Mortgage Lenders, Community Groups Team Up to Fight Foreclosure
Mortgage lenders are finding themselves a strong ally in preventing home loan foreclosures: community groups.
Consider East Side Organizing Project, a neighborhood organization founded in Cleveland more than a decade ago to focus on improving local schools.
J. White, among hundreds of other local residents, also credits the group for preserving homeownership in the community by serving as a liaison between the financially strained and their home mortgage company.
White, 57, turned to East Side as he was seeking help negotiating with his lender about modifying the terms of an adjustable-rate mortgage that White says he and his wife were duped into by a mortgage broker.
The Whites accepted the mortgage in 2003 out of the desire to lower their monthly payment and pay off other bills that had piled up since White lost his job a year earlier due to the shutdown of the commercial printing company for which he worked.
Two years after the mortgage refinancing, however, the couple saw their mortgage payment almost double to $2,035 a month.
“We did a stupid thing by refinancing with the people we refinanced with and not recognizing the fact that we had an option to just get out of the chair and not take the loan,” White says.
Facing the prospect of foreclosure and turning their house over to the lender, White and his wife contacted the Department of Housing and Urban Department, the local United Way, and then East Side.
“They are very good at working out deals with lenders,” White says of the neighborhood group.
Under an agreement brokered by East Side recently, another lender came through for the couple, agreeing to loan them $147,000 to pay off their existing $167,000 home mortgage, while the original lender agreed to waive the $20,000 difference. As a result of the effort, the Whites got to keep their home.
Amid rising mortgage delinquencies and default rates, community groups like East Side, together with some non-profit housing counselors, are becoming increasingly valuable to financially stressed homeowners to battle against foreclosure.
A powerful tool in their arsenal, says Mark Seifert, executive director at East Side, is the fact that “contrary to the common myth, the lender loses, too, when someone goes to foreclosure.”
A Federal Reserve study estimates that foreclosure can cost a home loan provider anywhere between 30-60 percent of the outstanding loan balance due to legal fees, foregone interest and property expenses.

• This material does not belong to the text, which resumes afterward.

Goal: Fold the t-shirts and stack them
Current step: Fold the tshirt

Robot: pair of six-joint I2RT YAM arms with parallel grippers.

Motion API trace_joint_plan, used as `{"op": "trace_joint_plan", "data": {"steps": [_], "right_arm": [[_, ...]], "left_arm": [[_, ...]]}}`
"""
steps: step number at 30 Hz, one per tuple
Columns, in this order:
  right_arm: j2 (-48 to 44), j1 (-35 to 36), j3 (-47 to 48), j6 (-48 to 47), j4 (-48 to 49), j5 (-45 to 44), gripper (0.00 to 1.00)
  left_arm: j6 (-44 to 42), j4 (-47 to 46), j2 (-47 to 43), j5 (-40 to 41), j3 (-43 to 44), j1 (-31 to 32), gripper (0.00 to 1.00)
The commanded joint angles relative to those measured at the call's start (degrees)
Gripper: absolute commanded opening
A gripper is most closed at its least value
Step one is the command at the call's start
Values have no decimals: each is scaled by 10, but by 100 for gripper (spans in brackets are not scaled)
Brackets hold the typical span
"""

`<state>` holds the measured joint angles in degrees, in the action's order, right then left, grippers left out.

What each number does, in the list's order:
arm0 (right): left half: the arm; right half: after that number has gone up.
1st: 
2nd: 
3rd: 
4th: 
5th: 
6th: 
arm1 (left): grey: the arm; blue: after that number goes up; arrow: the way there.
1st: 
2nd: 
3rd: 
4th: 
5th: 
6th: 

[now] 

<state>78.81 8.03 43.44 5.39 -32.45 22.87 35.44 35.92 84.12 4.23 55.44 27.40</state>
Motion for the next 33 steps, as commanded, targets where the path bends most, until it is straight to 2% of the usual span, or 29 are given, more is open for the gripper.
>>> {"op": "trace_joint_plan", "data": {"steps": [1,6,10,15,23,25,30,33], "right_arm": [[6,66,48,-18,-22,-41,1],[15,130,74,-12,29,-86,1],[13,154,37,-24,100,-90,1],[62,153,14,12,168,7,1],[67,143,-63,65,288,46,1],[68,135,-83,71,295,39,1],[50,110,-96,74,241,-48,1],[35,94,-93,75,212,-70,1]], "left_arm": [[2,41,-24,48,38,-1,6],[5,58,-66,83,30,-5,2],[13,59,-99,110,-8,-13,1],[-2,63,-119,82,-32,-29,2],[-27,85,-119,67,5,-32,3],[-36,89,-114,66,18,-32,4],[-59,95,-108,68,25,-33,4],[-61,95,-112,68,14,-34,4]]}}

Mike Fratantoni, a senior economist at the Mortgage Bankers Association, said: “Every party to a foreclosure loses — the borrower, the immediate community, the servicer, mortgage insurance provider and investor.”
According to the industry group’s analysis, three out of four borrowers who enter the foreclosure process leave it through something other than a forced foreclosure sale — whereby a lender repossess a borrower’s house and sells it.
It means that through lenders’ “loss mitigation” efforts, they either pay off the arrears through agreed-upon payment plans with their lenders or sell their homes to avoid foreclosure and protect their credit score and their ability to borrow again.
But the lowering of foreclosure rates has proved challenging for both borrowers and lenders. To start with, delinquent borrowers may feel too tired of creditors to reach out to them, while lenders often find borrowers hard to reach. That’s where community groups and nonprofit housing counselors come into play.
The partnerships call on the lenders to be committed to combating both predatory lending and foreclosure. The forming of those pacts has come a long way.
“It’s not in the corporate mindset to work with community groups,” says David Rose, a director at the Chicago-based nonprofit community network NTIC.
But more and more, mortgage lenders “see us as a bridge to reach out to troubled customers as early as possible.” When a lender calls a homeowner about a delinquent loan, Rose says, the homeowner may not call the lender back. “Borrowers don’t see lenders as partner, but as somebody only trying to get money out of them.”
That may explain why borrowers never contact their lenders in more than half of all foreclosure cases. A study conducted last year by Freddie Mac and Roper Public Affairs and Media also found that nearly two-thirds of delinquent borrowers surveyed were not aware of lenders’ “workout options” designed to avoid foreclosure.
Among the common options are forbearance (which temporarily delays or reduces payments, and loan modifications) which means changing the payment terms for a fixed period. If the borrowers knew about those options, “they would be more willing to work with servicers,” says Bill Merrill, director of default asset management at Freddie Mac.
Other reasons cited by troubled borrowers for not contacting lenders included “embarrassment,” “fear” or “not knowing whom to call.”
The survey results, mortgage-industry executives say, serve as a reminder to lenders of the need to strengthen their borrower outreach and education programs — especially at a time when national delinquency and foreclosure rates, though still historically low, are creeping up from their year-ago levels.